- ENTRIES SUPPLIED -
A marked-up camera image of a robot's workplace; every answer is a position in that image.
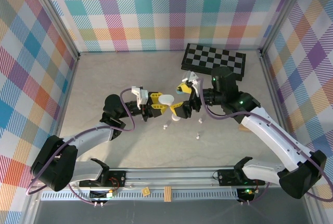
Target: wooden block
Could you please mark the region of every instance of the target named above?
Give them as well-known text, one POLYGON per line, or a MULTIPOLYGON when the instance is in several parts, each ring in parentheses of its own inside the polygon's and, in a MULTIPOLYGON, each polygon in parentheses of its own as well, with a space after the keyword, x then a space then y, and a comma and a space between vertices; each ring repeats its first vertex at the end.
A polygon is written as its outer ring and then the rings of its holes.
POLYGON ((171 202, 171 187, 164 187, 164 202, 171 202))
POLYGON ((238 129, 240 131, 246 131, 246 132, 251 132, 247 127, 245 127, 243 124, 238 125, 238 129))
POLYGON ((142 194, 143 194, 144 196, 148 196, 148 195, 150 195, 150 190, 149 190, 148 187, 142 189, 141 192, 142 192, 142 194))

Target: plaid wallpaper
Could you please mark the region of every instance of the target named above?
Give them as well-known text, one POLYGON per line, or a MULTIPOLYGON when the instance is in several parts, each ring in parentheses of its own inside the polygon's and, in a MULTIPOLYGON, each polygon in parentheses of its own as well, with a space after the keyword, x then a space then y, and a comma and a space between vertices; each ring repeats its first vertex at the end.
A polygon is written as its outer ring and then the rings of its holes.
POLYGON ((74 58, 38 0, 0 0, 0 223, 17 223, 74 58))
MULTIPOLYGON (((325 152, 333 180, 333 0, 297 0, 268 55, 294 137, 325 152)), ((331 197, 327 185, 318 189, 331 197)), ((333 203, 324 207, 333 223, 333 203)))
POLYGON ((81 51, 183 50, 187 43, 257 49, 284 2, 52 1, 81 51))

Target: gray floor
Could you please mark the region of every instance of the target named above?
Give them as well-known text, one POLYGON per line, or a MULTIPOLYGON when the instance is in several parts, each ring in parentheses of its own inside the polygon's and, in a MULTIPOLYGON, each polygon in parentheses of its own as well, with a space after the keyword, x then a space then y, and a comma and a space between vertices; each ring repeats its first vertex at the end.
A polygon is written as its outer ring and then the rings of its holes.
MULTIPOLYGON (((257 98, 276 119, 256 51, 247 51, 245 77, 239 89, 257 98)), ((94 126, 100 119, 104 100, 109 94, 119 94, 133 85, 149 91, 172 94, 175 103, 188 98, 177 95, 184 71, 181 70, 183 51, 120 52, 83 55, 79 61, 72 93, 62 126, 61 136, 72 135, 94 126)), ((210 76, 204 88, 212 87, 210 76)), ((127 93, 125 101, 135 100, 127 93)), ((222 113, 220 107, 214 111, 222 113)), ((216 121, 201 111, 191 119, 171 122, 171 111, 147 123, 134 118, 137 129, 122 133, 117 139, 103 143, 82 155, 79 160, 98 158, 110 167, 173 167, 233 165, 245 156, 277 162, 275 154, 252 133, 238 130, 236 121, 216 121)), ((128 119, 124 120, 131 128, 128 119)))

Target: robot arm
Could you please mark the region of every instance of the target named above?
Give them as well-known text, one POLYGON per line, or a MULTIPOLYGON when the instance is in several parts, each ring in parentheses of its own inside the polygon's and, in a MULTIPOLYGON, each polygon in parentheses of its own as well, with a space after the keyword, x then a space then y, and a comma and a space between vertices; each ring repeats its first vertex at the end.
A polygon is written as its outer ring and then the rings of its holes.
MULTIPOLYGON (((148 118, 161 116, 168 108, 168 106, 158 103, 158 98, 162 93, 151 93, 143 90, 142 87, 132 87, 132 93, 137 96, 137 100, 127 102, 125 105, 131 116, 142 115, 145 122, 148 118)), ((71 138, 79 136, 71 142, 71 145, 65 146, 60 151, 39 180, 54 191, 63 189, 70 182, 82 180, 93 180, 101 185, 105 184, 109 171, 106 164, 97 159, 85 162, 76 162, 76 159, 93 147, 118 137, 122 132, 114 130, 110 126, 123 129, 125 124, 120 119, 124 117, 128 117, 128 114, 120 97, 115 94, 108 96, 105 100, 102 118, 94 127, 95 129, 63 138, 50 136, 34 161, 31 173, 36 176, 61 145, 71 138)))
MULTIPOLYGON (((246 157, 234 167, 240 181, 259 179, 280 185, 289 195, 301 198, 321 178, 321 173, 298 151, 303 151, 321 168, 325 167, 326 156, 321 151, 311 152, 283 130, 265 111, 260 103, 250 94, 238 91, 235 75, 227 67, 212 70, 213 88, 203 89, 203 99, 206 105, 221 106, 226 114, 249 112, 248 115, 237 115, 234 119, 256 134, 281 160, 281 164, 261 162, 246 157), (269 120, 264 122, 257 116, 269 120), (284 136, 291 140, 299 150, 296 150, 284 136)), ((190 93, 189 100, 170 106, 173 113, 182 118, 191 117, 192 110, 201 108, 198 88, 201 83, 194 72, 187 72, 178 91, 190 93)))

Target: chessboard
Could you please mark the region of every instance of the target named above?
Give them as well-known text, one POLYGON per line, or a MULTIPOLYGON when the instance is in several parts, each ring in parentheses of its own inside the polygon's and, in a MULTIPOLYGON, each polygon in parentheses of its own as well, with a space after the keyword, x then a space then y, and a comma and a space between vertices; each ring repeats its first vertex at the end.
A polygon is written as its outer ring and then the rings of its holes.
POLYGON ((236 80, 244 77, 246 54, 213 47, 188 44, 182 62, 182 70, 211 74, 215 67, 229 67, 236 75, 236 80))

- WHAT THE TASK ASKS -
Write the records out in full, word for word; leave every picture behind.

- RESPONSE BELOW -
A marked-up camera image of a robot's workplace; every answer is a position in that image.
Target: wooden block
Could you please mark the region of every instance of the target named above?
Give them as well-known text, one POLYGON per line, or a MULTIPOLYGON when the instance is in several parts, each ring in parentheses of its own inside the polygon's and, in a MULTIPOLYGON, each polygon in parentheses of its own as well, with a space after the keyword, x then a space then y, and a comma and a space between vertices; each ring repeats its first vertex at the end.
A polygon is written as its outer ring and then the rings of its holes.
POLYGON ((171 202, 171 187, 164 187, 164 202, 171 202))
POLYGON ((238 129, 240 131, 246 131, 246 132, 251 132, 247 127, 245 127, 243 124, 238 125, 238 129))
POLYGON ((142 194, 143 194, 144 196, 148 196, 148 195, 150 195, 150 190, 149 190, 148 187, 142 189, 141 192, 142 192, 142 194))

Target: plaid wallpaper
Could you please mark the region of every instance of the target named above?
Give them as well-known text, one POLYGON per line, or a MULTIPOLYGON when the instance is in several parts, each ring in parentheses of its own inside the polygon's and, in a MULTIPOLYGON, each polygon in parentheses of its own as well, with a space after the keyword, x then a space then y, and a comma and a space between vertices; each ring repeats its first vertex at the end.
A polygon is written as its outer ring and then the rings of its holes.
POLYGON ((74 58, 38 0, 0 0, 0 223, 17 223, 74 58))
MULTIPOLYGON (((325 152, 333 180, 333 0, 297 0, 268 55, 294 137, 325 152)), ((331 197, 327 185, 318 189, 331 197)), ((333 203, 324 207, 333 223, 333 203)))
POLYGON ((81 51, 183 50, 187 43, 257 49, 284 2, 52 1, 81 51))

Target: gray floor
Could you please mark the region of every instance of the target named above?
Give them as well-known text, one POLYGON per line, or a MULTIPOLYGON when the instance is in several parts, each ring in parentheses of its own inside the polygon's and, in a MULTIPOLYGON, each polygon in parentheses of its own as well, with a space after the keyword, x then a space then y, and a comma and a space between vertices; each ring repeats its first vertex at the end.
A polygon is written as its outer ring and then the rings of its holes.
MULTIPOLYGON (((257 98, 276 119, 256 51, 247 51, 245 77, 239 89, 257 98)), ((94 126, 100 119, 104 100, 109 94, 119 94, 133 85, 149 91, 172 94, 175 103, 188 98, 177 95, 184 71, 181 70, 183 51, 120 52, 83 55, 79 61, 72 93, 62 126, 61 136, 72 135, 94 126)), ((210 76, 204 88, 212 87, 210 76)), ((127 93, 125 101, 135 100, 127 93)), ((222 113, 220 107, 214 111, 222 113)), ((216 121, 201 111, 191 119, 171 122, 171 111, 147 123, 134 118, 137 129, 122 133, 117 139, 103 143, 82 155, 79 160, 98 158, 110 167, 173 167, 233 165, 245 156, 277 162, 275 154, 252 133, 238 130, 236 121, 216 121)), ((128 119, 124 120, 131 128, 128 119)))

Target: robot arm
Could you please mark the region of every instance of the target named above?
Give them as well-known text, one POLYGON per line, or a MULTIPOLYGON when the instance is in several parts, each ring in parentheses of its own inside the polygon's and, in a MULTIPOLYGON, each polygon in parentheses of its own as well, with a space after the keyword, x then a space then y, and a comma and a space between vertices; each ring repeats its first vertex at the end.
A polygon is written as its outer ring and then the rings of its holes.
MULTIPOLYGON (((148 118, 161 116, 168 108, 168 106, 158 103, 158 98, 162 93, 151 93, 143 90, 142 87, 132 87, 132 93, 137 96, 137 100, 127 102, 125 105, 131 116, 142 115, 145 122, 148 118)), ((71 138, 79 136, 71 142, 71 145, 65 146, 60 151, 39 180, 54 191, 63 189, 70 182, 82 180, 93 180, 101 185, 105 184, 109 171, 106 164, 97 159, 85 162, 76 162, 76 159, 93 147, 118 137, 122 132, 114 130, 110 126, 123 129, 125 124, 120 119, 124 117, 128 117, 128 114, 120 97, 115 94, 108 96, 105 100, 102 118, 94 127, 95 129, 63 138, 50 136, 34 161, 31 173, 36 176, 61 145, 71 138)))
MULTIPOLYGON (((246 157, 234 167, 240 181, 259 179, 280 185, 289 195, 301 198, 321 178, 321 173, 298 151, 303 151, 321 168, 325 167, 326 156, 321 151, 311 152, 283 130, 265 111, 260 103, 250 94, 238 91, 235 75, 227 67, 212 70, 213 88, 203 89, 203 99, 206 105, 221 106, 226 114, 249 112, 248 115, 237 115, 234 119, 256 134, 281 160, 281 164, 261 162, 246 157), (269 120, 264 122, 257 116, 269 120), (284 136, 291 140, 299 150, 296 150, 284 136)), ((190 93, 189 100, 170 106, 173 113, 182 118, 191 117, 192 110, 201 108, 198 88, 201 83, 194 72, 187 72, 178 91, 190 93)))

Target: chessboard
Could you please mark the region of every instance of the target named above?
Give them as well-known text, one POLYGON per line, or a MULTIPOLYGON when the instance is in several parts, each ring in parentheses of its own inside the polygon's and, in a MULTIPOLYGON, each polygon in parentheses of its own as well, with a space after the keyword, x then a space then y, and a comma and a space between vertices; each ring repeats its first vertex at the end.
A polygon is written as its outer ring and then the rings of its holes.
POLYGON ((236 80, 244 77, 246 54, 213 47, 188 44, 182 62, 182 70, 211 74, 215 67, 229 67, 236 75, 236 80))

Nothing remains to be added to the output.